:: GIVEN DATA ::

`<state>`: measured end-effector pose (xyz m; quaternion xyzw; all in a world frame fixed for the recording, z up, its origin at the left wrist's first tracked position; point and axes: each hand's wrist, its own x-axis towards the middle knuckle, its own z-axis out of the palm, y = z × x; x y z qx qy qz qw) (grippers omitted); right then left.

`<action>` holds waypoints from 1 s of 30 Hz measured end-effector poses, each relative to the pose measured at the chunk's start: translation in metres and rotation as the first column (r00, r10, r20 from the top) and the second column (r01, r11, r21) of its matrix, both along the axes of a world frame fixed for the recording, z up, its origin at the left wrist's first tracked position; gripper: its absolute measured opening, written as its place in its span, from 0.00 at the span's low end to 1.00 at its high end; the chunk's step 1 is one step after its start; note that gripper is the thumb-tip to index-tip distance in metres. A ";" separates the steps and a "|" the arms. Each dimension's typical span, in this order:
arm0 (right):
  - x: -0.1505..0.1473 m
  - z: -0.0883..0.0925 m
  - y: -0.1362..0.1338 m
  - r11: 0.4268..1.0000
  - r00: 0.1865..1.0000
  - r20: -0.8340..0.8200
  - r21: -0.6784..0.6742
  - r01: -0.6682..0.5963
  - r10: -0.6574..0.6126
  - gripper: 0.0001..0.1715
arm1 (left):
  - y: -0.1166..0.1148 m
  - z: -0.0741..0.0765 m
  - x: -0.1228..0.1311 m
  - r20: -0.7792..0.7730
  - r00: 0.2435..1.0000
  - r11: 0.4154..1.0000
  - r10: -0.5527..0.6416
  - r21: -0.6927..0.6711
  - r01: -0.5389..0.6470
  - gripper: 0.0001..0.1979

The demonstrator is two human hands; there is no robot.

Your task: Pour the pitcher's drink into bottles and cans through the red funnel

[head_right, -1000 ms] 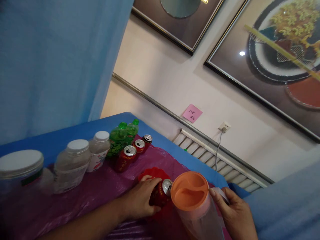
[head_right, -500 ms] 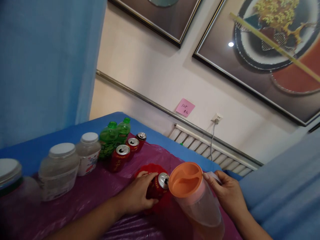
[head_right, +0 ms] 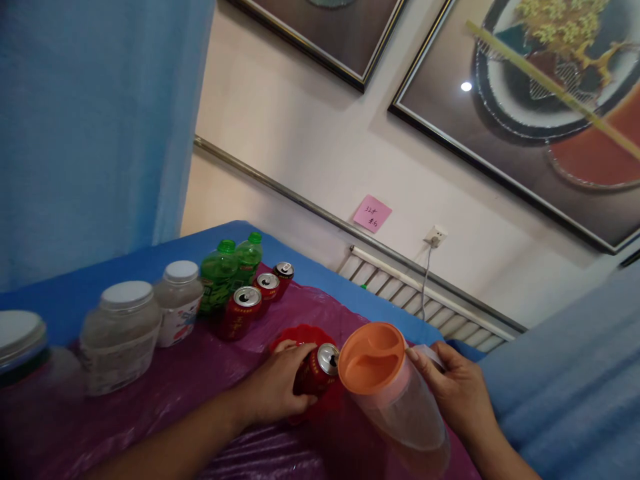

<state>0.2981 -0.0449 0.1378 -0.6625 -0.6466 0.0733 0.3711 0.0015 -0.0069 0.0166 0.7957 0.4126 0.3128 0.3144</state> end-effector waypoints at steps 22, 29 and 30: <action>0.003 -0.004 -0.003 0.997 0.990 0.139 0.070 0.028 -0.037 0.34 | -0.001 0.001 0.000 -0.013 1.000 1.000 0.008 -0.020 -0.008 0.29; 0.004 -0.006 -0.003 0.997 0.992 0.122 0.062 0.035 -0.042 0.31 | -0.002 0.002 0.000 -0.016 1.000 1.000 0.009 -0.019 -0.009 0.30; 0.004 -0.006 -0.003 0.997 0.992 0.119 0.065 0.034 -0.041 0.31 | -0.002 0.001 0.000 -0.013 1.000 1.000 0.007 -0.016 -0.007 0.30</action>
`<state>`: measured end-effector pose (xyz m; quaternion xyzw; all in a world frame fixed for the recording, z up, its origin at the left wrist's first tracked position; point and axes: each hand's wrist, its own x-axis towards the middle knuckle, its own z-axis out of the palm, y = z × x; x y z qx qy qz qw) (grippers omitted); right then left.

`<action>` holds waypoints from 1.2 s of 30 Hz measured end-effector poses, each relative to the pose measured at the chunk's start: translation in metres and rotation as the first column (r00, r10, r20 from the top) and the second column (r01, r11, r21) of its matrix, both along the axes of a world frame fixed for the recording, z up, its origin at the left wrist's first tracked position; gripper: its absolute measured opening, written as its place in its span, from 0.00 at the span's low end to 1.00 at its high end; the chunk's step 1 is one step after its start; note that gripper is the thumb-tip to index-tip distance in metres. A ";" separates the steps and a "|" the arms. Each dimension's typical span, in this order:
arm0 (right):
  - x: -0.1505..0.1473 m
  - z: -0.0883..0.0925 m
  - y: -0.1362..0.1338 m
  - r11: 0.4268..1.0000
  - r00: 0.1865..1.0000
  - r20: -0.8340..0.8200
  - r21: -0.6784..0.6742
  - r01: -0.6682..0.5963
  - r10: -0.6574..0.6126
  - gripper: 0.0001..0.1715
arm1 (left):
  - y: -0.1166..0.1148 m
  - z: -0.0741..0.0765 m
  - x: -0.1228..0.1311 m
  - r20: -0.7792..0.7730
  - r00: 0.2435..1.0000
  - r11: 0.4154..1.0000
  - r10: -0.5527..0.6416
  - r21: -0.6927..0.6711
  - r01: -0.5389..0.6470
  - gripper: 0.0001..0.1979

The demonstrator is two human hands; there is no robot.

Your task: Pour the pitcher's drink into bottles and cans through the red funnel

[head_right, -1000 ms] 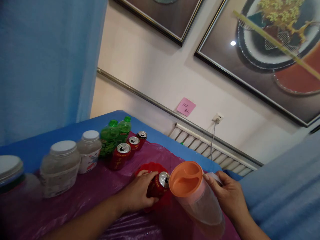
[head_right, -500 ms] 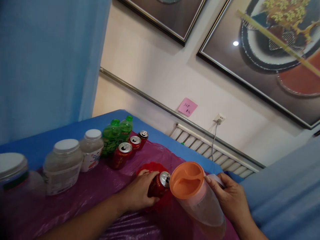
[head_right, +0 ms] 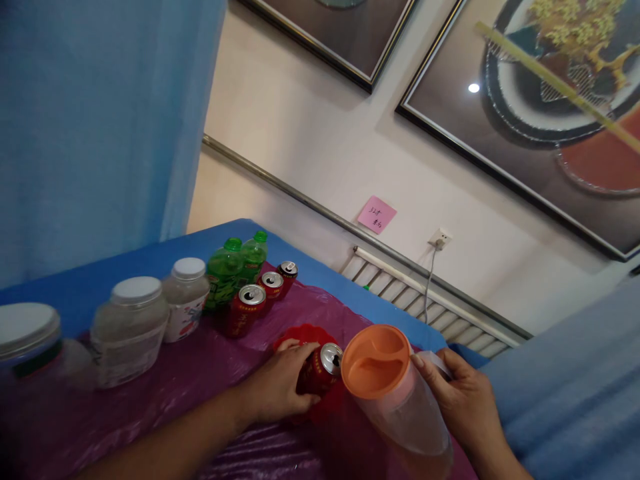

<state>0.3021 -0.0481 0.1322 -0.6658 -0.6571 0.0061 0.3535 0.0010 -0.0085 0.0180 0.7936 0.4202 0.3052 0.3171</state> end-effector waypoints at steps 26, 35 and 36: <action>0.009 -0.007 -0.002 1.000 1.000 0.021 0.011 0.007 -0.007 0.31 | 0.000 -0.004 0.001 0.016 1.000 1.000 -0.003 0.030 0.003 0.29; 0.008 -0.006 -0.003 1.000 1.000 0.004 0.010 0.017 -0.017 0.30 | 0.001 -0.003 0.001 0.014 1.000 1.000 -0.010 0.019 0.010 0.30; 0.008 -0.006 -0.003 1.000 1.000 0.001 0.012 0.016 -0.016 0.30 | 0.001 -0.004 0.002 0.017 1.000 1.000 -0.014 0.025 0.014 0.29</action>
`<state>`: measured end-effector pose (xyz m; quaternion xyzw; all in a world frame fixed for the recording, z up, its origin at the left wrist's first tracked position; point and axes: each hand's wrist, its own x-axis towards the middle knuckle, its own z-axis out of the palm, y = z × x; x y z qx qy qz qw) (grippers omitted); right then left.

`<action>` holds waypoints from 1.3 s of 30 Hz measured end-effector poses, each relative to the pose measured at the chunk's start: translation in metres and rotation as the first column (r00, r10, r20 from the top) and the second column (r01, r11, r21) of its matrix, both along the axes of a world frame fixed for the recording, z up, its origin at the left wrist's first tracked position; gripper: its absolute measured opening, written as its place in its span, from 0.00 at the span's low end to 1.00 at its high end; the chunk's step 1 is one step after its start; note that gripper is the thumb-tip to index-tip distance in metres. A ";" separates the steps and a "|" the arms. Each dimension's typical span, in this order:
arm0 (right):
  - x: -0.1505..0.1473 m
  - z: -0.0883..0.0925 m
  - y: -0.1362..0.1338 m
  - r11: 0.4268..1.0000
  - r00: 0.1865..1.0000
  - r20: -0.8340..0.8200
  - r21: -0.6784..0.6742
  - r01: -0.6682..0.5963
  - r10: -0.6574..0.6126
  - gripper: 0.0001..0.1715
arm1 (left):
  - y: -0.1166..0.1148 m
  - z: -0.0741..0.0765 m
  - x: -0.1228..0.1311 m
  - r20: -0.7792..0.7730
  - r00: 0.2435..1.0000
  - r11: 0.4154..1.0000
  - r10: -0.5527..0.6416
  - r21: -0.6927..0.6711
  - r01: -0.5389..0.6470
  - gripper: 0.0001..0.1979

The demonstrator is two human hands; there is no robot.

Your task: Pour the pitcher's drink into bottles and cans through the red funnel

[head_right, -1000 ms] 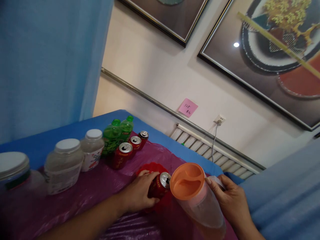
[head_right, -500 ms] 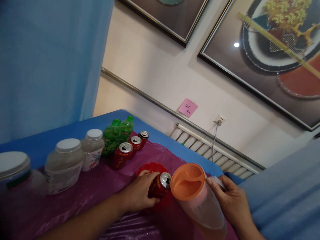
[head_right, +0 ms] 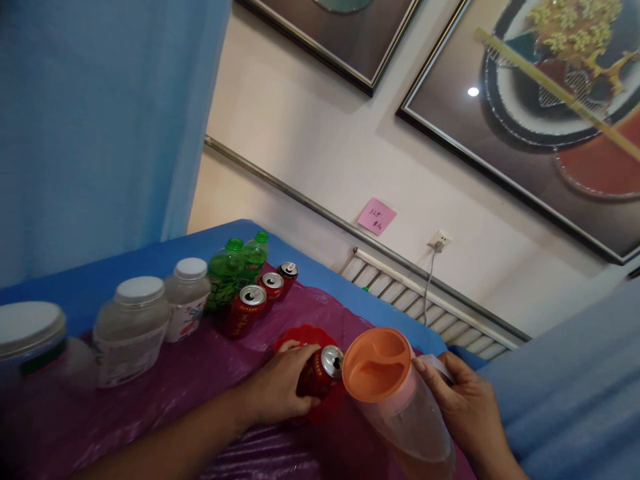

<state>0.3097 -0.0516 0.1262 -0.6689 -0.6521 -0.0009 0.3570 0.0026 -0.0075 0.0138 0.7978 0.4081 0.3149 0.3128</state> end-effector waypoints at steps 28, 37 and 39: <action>-0.002 -0.005 -0.002 1.000 0.998 -0.062 -0.016 -0.006 0.005 0.30 | -0.003 0.003 -0.001 0.009 1.000 1.000 0.007 0.000 -0.007 0.26; 0.005 -0.010 -0.001 0.999 0.996 -0.084 -0.024 -0.024 0.022 0.30 | -0.004 0.004 -0.001 0.012 1.000 1.000 0.009 -0.007 -0.009 0.26; 0.004 -0.011 0.000 1.000 0.997 -0.079 -0.010 -0.028 0.027 0.30 | -0.005 0.006 -0.002 0.000 1.000 1.000 0.008 -0.011 -0.008 0.26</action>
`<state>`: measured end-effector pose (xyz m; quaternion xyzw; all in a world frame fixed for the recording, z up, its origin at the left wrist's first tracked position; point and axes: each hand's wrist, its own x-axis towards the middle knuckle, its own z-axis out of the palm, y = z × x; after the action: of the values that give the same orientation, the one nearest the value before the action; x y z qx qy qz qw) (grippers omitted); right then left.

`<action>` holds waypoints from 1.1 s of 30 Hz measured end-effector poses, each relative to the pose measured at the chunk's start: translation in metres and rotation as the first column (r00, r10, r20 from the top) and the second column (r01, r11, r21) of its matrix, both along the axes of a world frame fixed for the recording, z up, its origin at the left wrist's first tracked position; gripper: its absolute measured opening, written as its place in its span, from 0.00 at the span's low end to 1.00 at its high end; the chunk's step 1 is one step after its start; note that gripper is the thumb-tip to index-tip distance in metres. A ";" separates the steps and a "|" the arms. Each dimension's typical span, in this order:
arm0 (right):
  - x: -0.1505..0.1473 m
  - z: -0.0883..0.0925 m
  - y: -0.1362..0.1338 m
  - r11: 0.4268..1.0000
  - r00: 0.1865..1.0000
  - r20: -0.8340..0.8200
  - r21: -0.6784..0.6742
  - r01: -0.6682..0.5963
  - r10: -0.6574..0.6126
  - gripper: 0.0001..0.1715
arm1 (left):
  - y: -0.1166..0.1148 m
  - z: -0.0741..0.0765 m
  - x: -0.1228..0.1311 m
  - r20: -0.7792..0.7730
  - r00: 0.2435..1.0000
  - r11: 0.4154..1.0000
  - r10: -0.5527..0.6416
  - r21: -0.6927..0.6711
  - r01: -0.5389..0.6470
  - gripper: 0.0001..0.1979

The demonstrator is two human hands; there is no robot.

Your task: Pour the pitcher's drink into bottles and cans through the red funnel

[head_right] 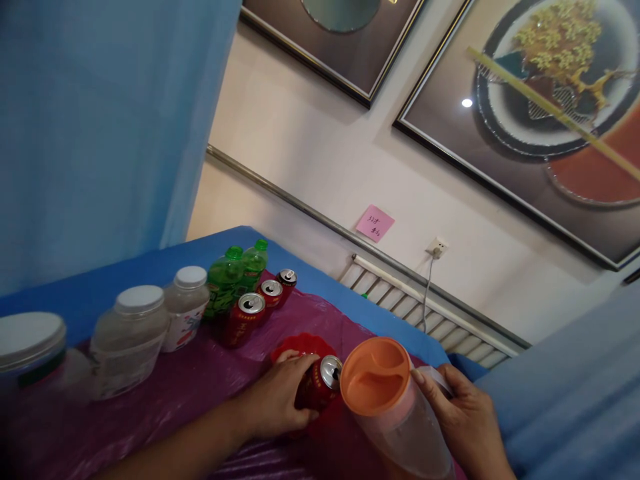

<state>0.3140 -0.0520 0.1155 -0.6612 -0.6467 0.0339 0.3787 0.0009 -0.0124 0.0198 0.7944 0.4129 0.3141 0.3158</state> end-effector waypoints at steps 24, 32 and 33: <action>-0.002 0.001 -0.001 1.000 0.999 0.038 0.008 0.011 -0.011 0.31 | -0.001 0.002 -0.001 -0.034 0.999 1.000 0.014 -0.022 -0.015 0.29; -0.004 0.002 -0.003 1.000 0.997 0.076 0.018 0.016 -0.017 0.32 | -0.002 0.002 -0.001 -0.033 0.999 1.000 0.013 -0.016 -0.014 0.28; -0.004 0.003 -0.003 0.999 0.996 0.082 0.025 0.020 -0.022 0.32 | -0.002 0.001 -0.001 -0.036 0.999 1.000 0.020 -0.013 -0.021 0.28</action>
<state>0.3097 -0.0554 0.1181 -0.6641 -0.6552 -0.0051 0.3602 -0.0002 -0.0140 0.0212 0.7935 0.4287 0.3003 0.3106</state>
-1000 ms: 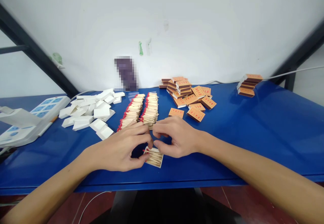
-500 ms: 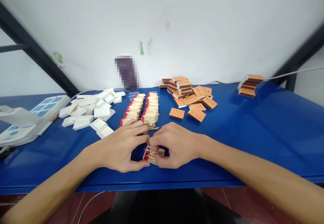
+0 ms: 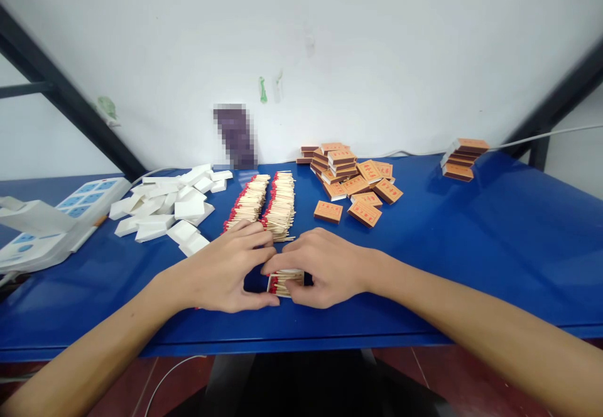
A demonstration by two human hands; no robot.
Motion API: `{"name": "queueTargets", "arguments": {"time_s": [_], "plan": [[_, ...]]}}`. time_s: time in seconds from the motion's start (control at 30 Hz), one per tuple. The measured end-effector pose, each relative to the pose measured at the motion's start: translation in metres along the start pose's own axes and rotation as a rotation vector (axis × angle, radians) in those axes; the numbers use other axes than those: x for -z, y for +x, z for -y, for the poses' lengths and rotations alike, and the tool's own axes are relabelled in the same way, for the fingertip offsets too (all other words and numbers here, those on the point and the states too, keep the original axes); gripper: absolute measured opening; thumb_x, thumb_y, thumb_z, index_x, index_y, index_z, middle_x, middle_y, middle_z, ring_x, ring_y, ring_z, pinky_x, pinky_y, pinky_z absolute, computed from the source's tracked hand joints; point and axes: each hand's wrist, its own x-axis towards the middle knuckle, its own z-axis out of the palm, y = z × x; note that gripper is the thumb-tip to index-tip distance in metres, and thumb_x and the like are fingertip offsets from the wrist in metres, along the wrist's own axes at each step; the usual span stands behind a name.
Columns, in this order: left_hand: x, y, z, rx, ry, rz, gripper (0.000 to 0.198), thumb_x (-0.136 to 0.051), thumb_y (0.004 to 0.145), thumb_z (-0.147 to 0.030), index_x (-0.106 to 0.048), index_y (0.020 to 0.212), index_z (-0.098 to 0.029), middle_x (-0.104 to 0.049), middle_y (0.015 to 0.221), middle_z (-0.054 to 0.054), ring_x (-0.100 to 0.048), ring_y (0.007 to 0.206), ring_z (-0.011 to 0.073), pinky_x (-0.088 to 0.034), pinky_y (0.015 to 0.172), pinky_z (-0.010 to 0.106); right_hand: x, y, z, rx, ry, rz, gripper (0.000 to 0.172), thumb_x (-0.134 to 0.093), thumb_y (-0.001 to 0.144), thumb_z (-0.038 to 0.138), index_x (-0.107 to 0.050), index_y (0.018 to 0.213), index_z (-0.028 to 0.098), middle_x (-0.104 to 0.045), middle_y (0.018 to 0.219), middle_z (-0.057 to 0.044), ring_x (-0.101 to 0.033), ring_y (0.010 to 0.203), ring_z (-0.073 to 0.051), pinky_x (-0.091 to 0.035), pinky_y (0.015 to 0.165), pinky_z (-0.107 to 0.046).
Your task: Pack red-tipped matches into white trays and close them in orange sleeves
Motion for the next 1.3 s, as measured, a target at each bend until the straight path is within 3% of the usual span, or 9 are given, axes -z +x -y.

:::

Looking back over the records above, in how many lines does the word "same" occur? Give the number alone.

- _EXPECTED ANSWER_
2